EXERCISE OBJECTIVE: Strip out the pictures and output each remaining line of the data word for word.

·····

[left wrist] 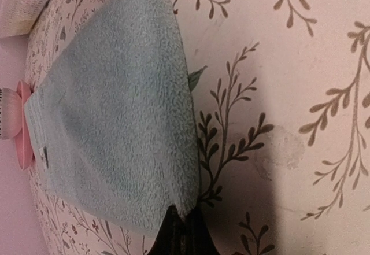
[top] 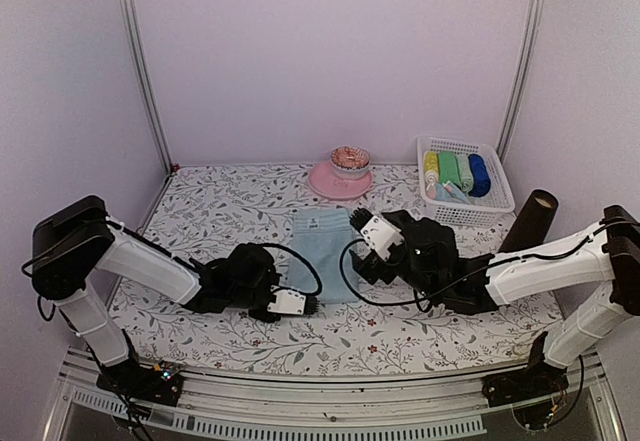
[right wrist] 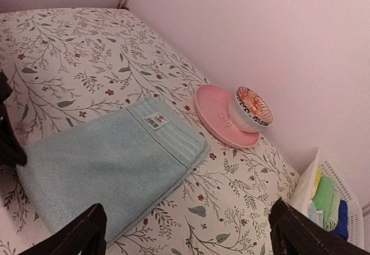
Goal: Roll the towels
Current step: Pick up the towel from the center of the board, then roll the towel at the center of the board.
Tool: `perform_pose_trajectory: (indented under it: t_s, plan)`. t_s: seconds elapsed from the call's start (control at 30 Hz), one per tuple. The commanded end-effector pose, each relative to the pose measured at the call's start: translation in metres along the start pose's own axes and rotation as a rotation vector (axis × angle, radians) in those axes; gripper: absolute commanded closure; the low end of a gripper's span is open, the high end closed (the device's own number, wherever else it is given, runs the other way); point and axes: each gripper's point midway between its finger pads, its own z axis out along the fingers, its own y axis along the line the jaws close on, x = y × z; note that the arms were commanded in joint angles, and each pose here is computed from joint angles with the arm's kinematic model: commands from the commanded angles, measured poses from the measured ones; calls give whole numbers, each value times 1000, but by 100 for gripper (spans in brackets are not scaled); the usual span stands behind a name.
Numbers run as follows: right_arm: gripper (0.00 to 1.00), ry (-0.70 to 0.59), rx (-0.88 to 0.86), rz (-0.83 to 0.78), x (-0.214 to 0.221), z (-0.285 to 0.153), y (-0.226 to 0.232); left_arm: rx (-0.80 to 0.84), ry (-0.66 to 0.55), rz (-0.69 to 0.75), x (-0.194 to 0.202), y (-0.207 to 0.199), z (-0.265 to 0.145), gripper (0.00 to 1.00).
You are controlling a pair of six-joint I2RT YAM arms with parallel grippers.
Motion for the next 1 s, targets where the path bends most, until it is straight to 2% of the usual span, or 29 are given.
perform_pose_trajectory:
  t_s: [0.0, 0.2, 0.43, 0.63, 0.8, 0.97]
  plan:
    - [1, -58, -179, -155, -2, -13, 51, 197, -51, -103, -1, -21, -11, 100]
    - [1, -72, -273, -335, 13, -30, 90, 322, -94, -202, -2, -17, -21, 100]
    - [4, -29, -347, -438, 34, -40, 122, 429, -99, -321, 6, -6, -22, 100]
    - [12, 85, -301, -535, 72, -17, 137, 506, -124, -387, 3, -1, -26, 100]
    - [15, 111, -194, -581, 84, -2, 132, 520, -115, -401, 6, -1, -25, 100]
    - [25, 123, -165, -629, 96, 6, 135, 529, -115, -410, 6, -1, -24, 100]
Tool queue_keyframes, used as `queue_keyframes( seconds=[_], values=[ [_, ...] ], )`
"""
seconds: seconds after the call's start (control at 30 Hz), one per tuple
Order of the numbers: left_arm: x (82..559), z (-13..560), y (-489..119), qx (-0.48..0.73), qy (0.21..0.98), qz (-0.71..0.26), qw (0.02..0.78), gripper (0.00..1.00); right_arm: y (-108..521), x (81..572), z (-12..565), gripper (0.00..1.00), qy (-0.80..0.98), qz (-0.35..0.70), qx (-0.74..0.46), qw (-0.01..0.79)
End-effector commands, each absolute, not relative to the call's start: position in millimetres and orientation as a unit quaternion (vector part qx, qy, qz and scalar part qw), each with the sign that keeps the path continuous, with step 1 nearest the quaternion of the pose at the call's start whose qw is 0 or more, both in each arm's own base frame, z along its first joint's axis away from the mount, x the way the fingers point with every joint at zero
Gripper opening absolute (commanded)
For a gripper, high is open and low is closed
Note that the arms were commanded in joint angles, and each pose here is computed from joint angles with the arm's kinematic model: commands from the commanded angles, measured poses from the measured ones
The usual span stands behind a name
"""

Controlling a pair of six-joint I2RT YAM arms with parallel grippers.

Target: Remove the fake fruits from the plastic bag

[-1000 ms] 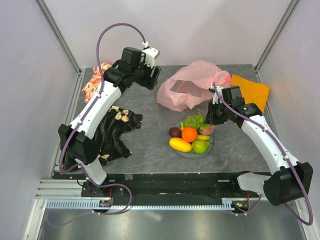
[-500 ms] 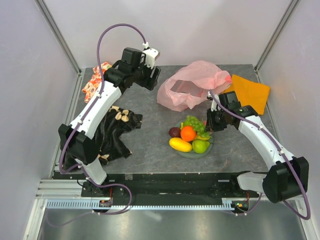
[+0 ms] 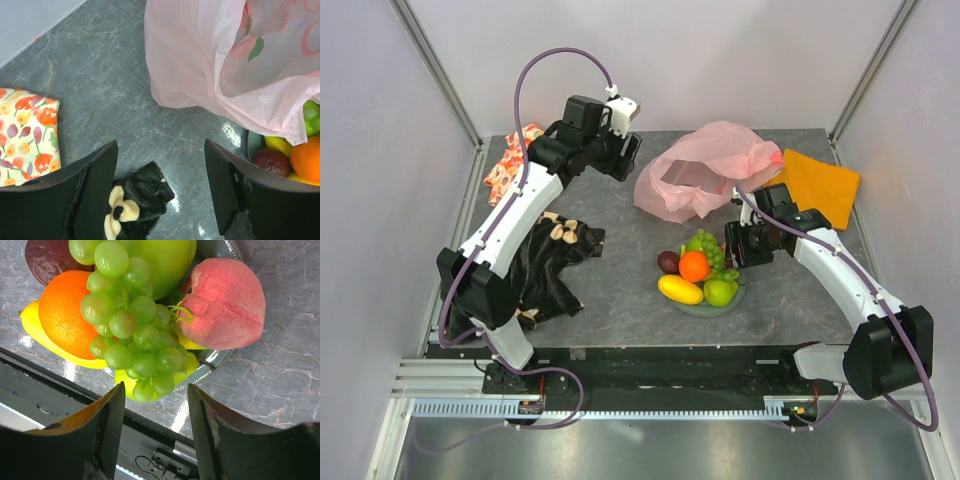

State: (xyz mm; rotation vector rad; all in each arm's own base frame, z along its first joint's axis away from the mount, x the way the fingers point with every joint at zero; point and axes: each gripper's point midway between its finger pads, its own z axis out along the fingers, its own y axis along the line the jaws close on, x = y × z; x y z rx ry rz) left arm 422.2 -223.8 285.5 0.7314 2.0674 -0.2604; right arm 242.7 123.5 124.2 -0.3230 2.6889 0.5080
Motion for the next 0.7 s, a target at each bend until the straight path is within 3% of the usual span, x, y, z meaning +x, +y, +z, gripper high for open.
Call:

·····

YOUR RESPONSE:
[left wrist] 
[top] 
[right wrist] 
Goal: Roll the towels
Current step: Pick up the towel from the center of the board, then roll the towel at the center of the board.
Tool: `perform_pose_trajectory: (indented under it: t_s, plan)`. t_s: seconds elapsed from the call's start (control at 30 Hz), one per tuple. The commanded end-effector pose, each relative to the pose measured at the call's start: translation in metres along the start pose's own axes and rotation as a rotation vector (axis × angle, radians) in those axes; gripper: absolute commanded closure; the low end of a gripper's span is open, the high end closed (the device's own number, wherever else it is given, runs the other way); point and axes: each gripper's point midway between its finger pads, its own z axis out along the fingers, its own y axis along the line the jaws close on, x = y × z; note that the arms were commanded in joint angles, and each pose here is computed from joint angles with the arm's kinematic model: commands from the commanded angles, measured poses from the measured ones; calls give whole numbers, each value times 1000, but by 100 for gripper (spans in brackets are not scaled); the usual span stands behind a name.
Numbers run as follows: right_arm: gripper (0.00 to 1.00), ry (-0.70 to 0.59), rx (-0.88 to 0.86), rz (-0.83 to 0.78), x (-0.214 to 0.221), z (-0.285 to 0.153), y (-0.226 to 0.232); left_arm: rx (-0.80 to 0.84), ry (-0.66 to 0.55), rz (-0.69 to 0.75), x (-0.194 to 0.202), y (-0.207 to 0.199), z (-0.265 to 0.145), gripper (0.00 to 1.00).
You are controlling a pair of six-joint I2RT YAM arms with parallel grippers.
Motion for the next 1 s, targets where the path bends most, until it is straight to 2% of the usual span, or 29 are given.
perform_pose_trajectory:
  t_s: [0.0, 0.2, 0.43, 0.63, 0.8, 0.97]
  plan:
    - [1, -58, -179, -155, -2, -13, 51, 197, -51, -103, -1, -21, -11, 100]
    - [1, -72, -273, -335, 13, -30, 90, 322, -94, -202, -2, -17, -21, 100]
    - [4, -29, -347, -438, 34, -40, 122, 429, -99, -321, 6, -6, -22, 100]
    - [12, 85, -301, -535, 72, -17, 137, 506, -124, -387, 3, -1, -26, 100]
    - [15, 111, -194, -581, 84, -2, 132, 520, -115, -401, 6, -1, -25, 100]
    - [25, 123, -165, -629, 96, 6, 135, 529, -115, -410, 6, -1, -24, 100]
Tool queue_keyframes, used as `queue_keyframes( seconds=[_], values=[ [_, ...] ], )`
"""
seconds: seconds after the call's start (control at 30 Hz), one per tuple
Order of the numbers: left_arm: x (82..559), z (-13..560), y (-489..119), qx (-0.48..0.73), qy (0.21..0.98), qz (-0.71..0.26), qw (0.02..0.78), gripper (0.00..1.00); right_arm: y (-108..521), x (81..572), z (-12..565), gripper (0.00..1.00), qy (-0.80..0.98), qz (-0.35..0.70), qx (-0.74..0.46), qw (-0.01..0.79)
End-effector commands, each absolute, not relative to the call's start: position in millimetres and orientation as a unit quaternion (vector part qx, qy, qz and scalar part qw), each with the sign that keeps the path continuous, with step 1 nearest the quaternion of the pose at the call's start whose qw is 0 or more, both in each arm's own base frame, z along its first joint's axis away from the mount, x the way the fingers point with every joint at zero
Gripper opening absolute (commanded)
For a gripper, high is open and low is closed
Note that the arms were commanded in joint angles, and each pose here is computed from joint angles with the arm's kinematic model: commands from the commanded angles, measured poses from the measured ones
The usual span stands behind a name
"""

Controlling a pair of six-joint I2RT YAM arms with parallel grippers.

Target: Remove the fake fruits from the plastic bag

[-1000 ms] 
[-500 ms] 
[+0 ms] 

State: (xyz mm; rotation vector rad; all in each arm's own base frame, z along its first joint's axis away from the mount, x the way the fingers point with every joint at zero; point and axes: each gripper's point midway between its finger pads, its own z axis out along the fingers, its own y axis along the line the jaws close on, x = y × z; x y z rx ry rz) left arm 422.2 -223.8 285.5 0.7314 2.0674 -0.2604; right arm 242.7 123.5 124.2 -0.3230 2.6889 0.5080
Motion for the next 0.7 s, a target at each bend until the straight path is within 3% of the usual span, x, y, z meaning +x, +y, +z, gripper high for open.
Call:

No more output is needed.